- [TASK] Output the listing word for word, minus pictures.

- [GIVEN MATERIAL]

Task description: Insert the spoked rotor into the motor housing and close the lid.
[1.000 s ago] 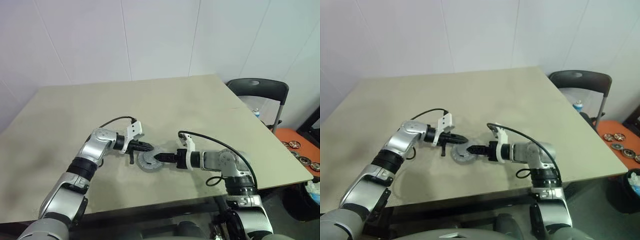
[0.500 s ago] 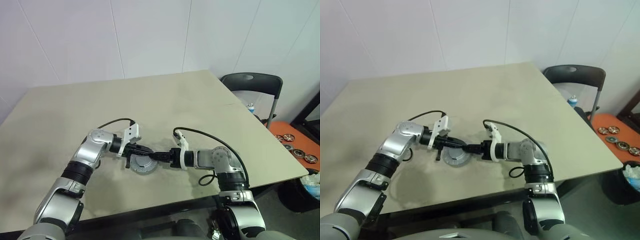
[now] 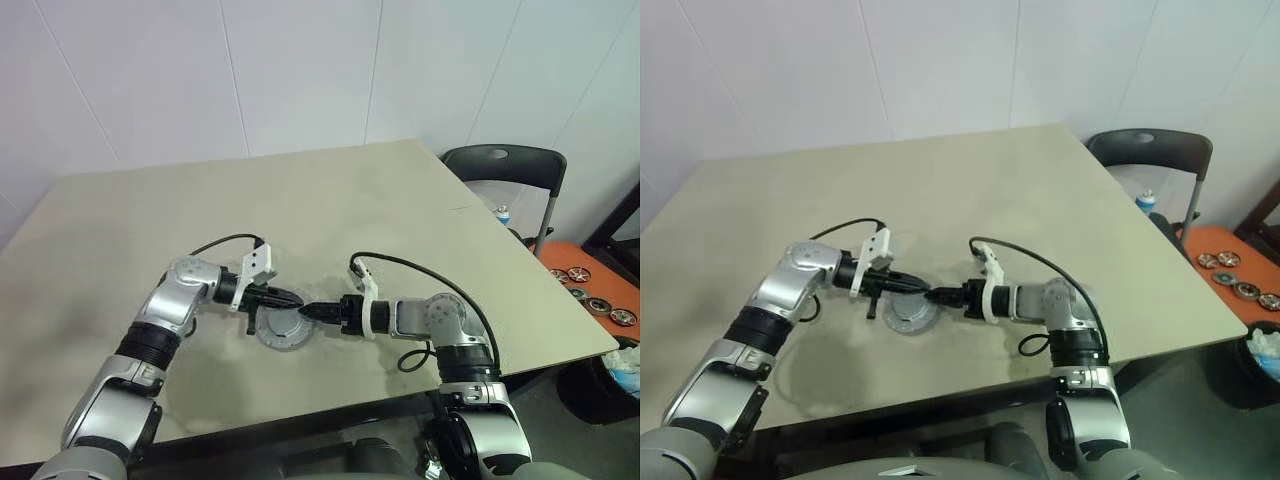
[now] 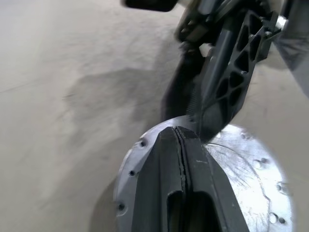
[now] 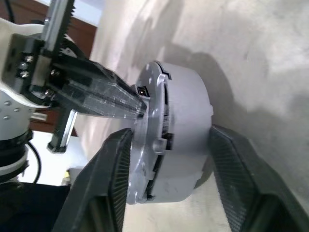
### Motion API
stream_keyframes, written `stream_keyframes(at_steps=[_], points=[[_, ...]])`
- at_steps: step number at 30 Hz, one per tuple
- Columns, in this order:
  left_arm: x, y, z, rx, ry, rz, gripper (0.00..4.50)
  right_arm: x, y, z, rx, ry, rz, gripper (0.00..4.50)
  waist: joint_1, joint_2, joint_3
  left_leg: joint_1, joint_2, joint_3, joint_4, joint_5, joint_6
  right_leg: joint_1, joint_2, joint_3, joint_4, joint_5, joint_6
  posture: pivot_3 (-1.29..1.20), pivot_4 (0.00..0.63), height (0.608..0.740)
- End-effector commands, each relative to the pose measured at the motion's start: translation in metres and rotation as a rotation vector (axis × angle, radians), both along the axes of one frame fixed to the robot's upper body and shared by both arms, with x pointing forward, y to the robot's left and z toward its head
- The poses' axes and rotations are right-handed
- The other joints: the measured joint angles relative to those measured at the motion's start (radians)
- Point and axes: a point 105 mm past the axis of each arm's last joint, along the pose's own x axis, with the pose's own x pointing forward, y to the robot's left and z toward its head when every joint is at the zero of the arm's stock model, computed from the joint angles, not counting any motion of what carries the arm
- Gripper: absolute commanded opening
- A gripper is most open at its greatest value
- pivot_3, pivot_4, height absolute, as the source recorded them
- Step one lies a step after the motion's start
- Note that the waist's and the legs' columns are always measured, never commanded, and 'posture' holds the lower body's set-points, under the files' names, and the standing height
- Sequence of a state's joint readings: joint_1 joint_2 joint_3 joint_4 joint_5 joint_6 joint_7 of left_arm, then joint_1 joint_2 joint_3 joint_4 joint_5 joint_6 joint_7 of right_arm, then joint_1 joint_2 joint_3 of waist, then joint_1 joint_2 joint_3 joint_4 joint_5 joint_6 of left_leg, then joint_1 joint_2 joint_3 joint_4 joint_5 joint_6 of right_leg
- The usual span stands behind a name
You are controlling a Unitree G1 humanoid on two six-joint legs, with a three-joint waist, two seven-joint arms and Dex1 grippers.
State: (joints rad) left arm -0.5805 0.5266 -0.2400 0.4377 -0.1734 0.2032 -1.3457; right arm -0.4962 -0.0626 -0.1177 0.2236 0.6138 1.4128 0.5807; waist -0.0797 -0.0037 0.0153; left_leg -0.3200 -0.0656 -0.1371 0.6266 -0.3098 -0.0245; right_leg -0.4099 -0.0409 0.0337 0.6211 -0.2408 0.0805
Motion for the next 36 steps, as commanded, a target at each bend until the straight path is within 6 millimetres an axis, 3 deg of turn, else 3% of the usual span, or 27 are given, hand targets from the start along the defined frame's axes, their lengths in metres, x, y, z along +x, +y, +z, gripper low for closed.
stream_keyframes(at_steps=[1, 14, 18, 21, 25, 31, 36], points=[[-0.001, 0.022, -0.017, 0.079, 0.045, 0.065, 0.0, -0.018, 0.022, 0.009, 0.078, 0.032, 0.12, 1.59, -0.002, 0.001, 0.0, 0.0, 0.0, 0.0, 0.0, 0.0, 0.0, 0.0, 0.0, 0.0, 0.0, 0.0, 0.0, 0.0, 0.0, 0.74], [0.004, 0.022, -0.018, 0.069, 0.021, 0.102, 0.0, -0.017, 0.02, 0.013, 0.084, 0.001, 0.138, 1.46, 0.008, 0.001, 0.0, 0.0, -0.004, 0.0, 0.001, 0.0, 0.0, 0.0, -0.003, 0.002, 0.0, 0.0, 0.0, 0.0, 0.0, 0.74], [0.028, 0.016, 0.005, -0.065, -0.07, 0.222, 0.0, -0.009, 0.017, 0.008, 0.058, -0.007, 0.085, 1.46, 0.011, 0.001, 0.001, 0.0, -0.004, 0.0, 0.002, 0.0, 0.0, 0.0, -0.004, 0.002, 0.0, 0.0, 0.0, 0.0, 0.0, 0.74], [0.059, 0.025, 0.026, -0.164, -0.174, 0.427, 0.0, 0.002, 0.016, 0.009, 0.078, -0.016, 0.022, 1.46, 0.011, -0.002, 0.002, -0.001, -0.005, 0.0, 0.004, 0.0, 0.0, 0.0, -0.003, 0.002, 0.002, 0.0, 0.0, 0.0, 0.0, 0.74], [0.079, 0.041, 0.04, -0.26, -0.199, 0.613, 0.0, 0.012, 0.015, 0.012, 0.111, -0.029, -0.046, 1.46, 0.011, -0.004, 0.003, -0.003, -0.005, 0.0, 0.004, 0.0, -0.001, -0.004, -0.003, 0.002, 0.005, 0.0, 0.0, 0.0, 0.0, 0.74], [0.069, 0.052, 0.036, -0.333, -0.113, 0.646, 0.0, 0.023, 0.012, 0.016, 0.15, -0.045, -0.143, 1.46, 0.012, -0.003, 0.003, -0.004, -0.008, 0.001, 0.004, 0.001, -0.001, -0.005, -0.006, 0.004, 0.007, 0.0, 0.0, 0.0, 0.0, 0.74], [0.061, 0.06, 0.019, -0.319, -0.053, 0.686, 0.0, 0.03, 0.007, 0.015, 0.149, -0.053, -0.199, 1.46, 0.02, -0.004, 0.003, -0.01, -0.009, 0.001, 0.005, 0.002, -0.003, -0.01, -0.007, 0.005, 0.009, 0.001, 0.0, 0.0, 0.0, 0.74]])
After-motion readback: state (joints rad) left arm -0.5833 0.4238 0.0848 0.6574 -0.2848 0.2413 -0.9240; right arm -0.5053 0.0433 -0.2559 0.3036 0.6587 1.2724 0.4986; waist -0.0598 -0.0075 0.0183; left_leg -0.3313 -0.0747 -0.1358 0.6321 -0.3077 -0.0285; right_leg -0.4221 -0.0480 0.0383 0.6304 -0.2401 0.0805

- [EXERCISE RESULT]
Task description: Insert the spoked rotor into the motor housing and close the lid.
[1.000 s ago] 
[0.500 s ago] 
[now] 
[now] 
[now] 
### Motion API
stream_keyframes, written `stream_keyframes(at_steps=[_], points=[[_, ...]])`
- at_steps: step number at 30 Hz, one per tuple
- Columns, in this order:
  left_arm: x, y, z, rx, ry, rz, gripper (0.00..4.50)
  right_arm: x, y, z, rx, ry, rz, gripper (0.00..4.50)
  waist: joint_1, joint_2, joint_3
  left_leg: joint_1, joint_2, joint_3, joint_4, joint_5, joint_6
  right_leg: joint_1, joint_2, joint_3, joint_4, joint_5, joint_6
  posture: pivot_3 (-1.29..1.20), pivot_4 (0.00..0.63), height (0.608..0.740)
- End-effector commands, each relative to the pose measured at the motion's start: translation in metres and rotation as a rotation vector (axis × angle, radians), both along the axes of one frame fixed to the robot's upper body and shared by both arms, with x pointing forward, y to the robot's left and z toward its head
- The poses' axes and rotations are right-handed
- The other joints: the measured joint angles relative to those measured at the motion's start (radians)
- Point and axes: a point 105 mm past the axis of each arm's last joint, along the pose's own x axis, with the pose's own x pointing forward, y to the robot's left and z toward its head when every joint is at the zero of the arm's stock model, computed from the joint angles, not counting any motion of what carries the arm
- Gripper: absolute commanded opening
- A gripper is most open at its greatest value
- pivot_3, pivot_4, height absolute, as the source recorded them
- Step one lies a step after the motion's start
- Note that the waist's and the legs' columns are always measured, never commanded, and 'posture' holds the lower body's set-points, under the files' names, and the standing height
- Sequence of a state's joint readings: joint_1 joint_2 joint_3 joint_4 joint_5 joint_6 joint_7 of left_arm, then joint_1 joint_2 joint_3 joint_4 joint_5 joint_6 joint_7 of right_arm, then joint_1 joint_2 joint_3 of waist, then joint_1 joint_2 joint_3 joint_4 joint_5 joint_6 of left_leg, then joint_1 joint_2 joint_3 joint_4 joint_5 joint_6 of right_leg
- The usual span stands behind a name
You are controlling a Unitree G1 humanoid on two six-joint legs, with a three-joint waist, two seven-joint arms and Dex1 grippers.
State: (joints rad) left arm -0.5805 0.5266 -0.2400 0.4377 -0.1734 0.2032 -1.3457; right arm -0.4962 -0.0626 -0.1177 0.2236 0.6138 1.4128 0.5807; waist -0.0797 -0.0037 0.0153; left_leg -0.3200 -0.0656 -0.1371 0.6266 -0.3098 -0.0245; right_leg -0.4099 -0.0409 0.0337 0.6211 -0.2408 0.0805
Motion for the next 36 steps, as commanded, a target at each bend until the straight path is within 6 millimetres an axis, 3 deg of turn, else 3% of the usual span, or 27 are given, hand targets from the start along the defined frame's axes, their lengths in metres, x, y, z along +x, +y, +z, gripper low for closed.
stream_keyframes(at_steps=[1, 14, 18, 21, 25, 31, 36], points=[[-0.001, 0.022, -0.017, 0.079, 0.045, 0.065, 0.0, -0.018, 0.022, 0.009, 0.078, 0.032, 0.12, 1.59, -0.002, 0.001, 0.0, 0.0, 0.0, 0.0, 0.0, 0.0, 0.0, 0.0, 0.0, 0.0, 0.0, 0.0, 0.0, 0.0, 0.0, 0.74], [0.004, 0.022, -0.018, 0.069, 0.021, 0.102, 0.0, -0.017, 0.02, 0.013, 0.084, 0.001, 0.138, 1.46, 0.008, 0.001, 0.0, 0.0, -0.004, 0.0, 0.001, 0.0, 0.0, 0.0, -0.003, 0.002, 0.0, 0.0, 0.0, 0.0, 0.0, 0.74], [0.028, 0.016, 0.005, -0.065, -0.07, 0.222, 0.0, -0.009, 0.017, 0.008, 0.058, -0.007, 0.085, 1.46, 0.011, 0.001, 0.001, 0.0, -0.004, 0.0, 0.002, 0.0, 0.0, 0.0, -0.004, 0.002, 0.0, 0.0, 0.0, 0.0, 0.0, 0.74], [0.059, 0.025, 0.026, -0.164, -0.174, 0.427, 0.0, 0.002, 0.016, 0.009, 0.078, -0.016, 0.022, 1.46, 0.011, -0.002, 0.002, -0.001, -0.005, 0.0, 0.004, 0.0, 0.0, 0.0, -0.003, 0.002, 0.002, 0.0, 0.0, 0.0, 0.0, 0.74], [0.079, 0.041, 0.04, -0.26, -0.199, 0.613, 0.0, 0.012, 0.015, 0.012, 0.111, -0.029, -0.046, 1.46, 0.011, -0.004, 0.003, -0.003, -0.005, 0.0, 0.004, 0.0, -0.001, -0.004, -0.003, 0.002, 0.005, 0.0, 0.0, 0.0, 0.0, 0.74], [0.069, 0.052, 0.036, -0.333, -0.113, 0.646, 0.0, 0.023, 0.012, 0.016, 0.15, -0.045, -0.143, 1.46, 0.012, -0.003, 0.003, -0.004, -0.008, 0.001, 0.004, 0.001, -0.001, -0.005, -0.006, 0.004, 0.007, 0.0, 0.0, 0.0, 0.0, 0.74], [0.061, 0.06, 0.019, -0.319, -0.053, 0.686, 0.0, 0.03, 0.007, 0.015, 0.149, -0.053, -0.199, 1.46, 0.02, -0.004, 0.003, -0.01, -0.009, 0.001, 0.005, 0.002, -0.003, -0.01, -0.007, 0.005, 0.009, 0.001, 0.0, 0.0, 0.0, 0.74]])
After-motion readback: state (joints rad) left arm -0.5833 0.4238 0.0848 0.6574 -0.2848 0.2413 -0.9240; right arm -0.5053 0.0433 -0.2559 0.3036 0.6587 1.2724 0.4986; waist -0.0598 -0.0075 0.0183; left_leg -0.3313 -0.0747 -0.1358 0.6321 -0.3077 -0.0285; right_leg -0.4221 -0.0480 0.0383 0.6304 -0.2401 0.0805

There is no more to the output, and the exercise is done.